• _DIRECTIONS FOR THIS TASK_
Scan the material below and count each line with the string "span". Reply with the count alone.

##### PROVIDED DATA

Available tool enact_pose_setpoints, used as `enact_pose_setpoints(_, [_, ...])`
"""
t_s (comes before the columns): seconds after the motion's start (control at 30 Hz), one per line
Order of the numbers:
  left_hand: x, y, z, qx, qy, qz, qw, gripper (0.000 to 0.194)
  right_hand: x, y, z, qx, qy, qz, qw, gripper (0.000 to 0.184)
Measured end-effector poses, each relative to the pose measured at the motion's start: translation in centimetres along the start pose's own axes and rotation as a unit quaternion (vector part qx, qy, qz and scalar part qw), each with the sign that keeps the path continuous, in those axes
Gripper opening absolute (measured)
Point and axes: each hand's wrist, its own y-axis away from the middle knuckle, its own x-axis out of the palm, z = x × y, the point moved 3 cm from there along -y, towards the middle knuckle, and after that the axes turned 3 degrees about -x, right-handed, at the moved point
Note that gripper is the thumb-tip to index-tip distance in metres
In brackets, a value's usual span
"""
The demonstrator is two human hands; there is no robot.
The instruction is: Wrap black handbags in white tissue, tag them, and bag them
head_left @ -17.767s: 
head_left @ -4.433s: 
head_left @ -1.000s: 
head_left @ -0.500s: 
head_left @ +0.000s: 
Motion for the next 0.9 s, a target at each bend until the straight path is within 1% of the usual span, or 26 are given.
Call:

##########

• _TASK RESPONSE_
2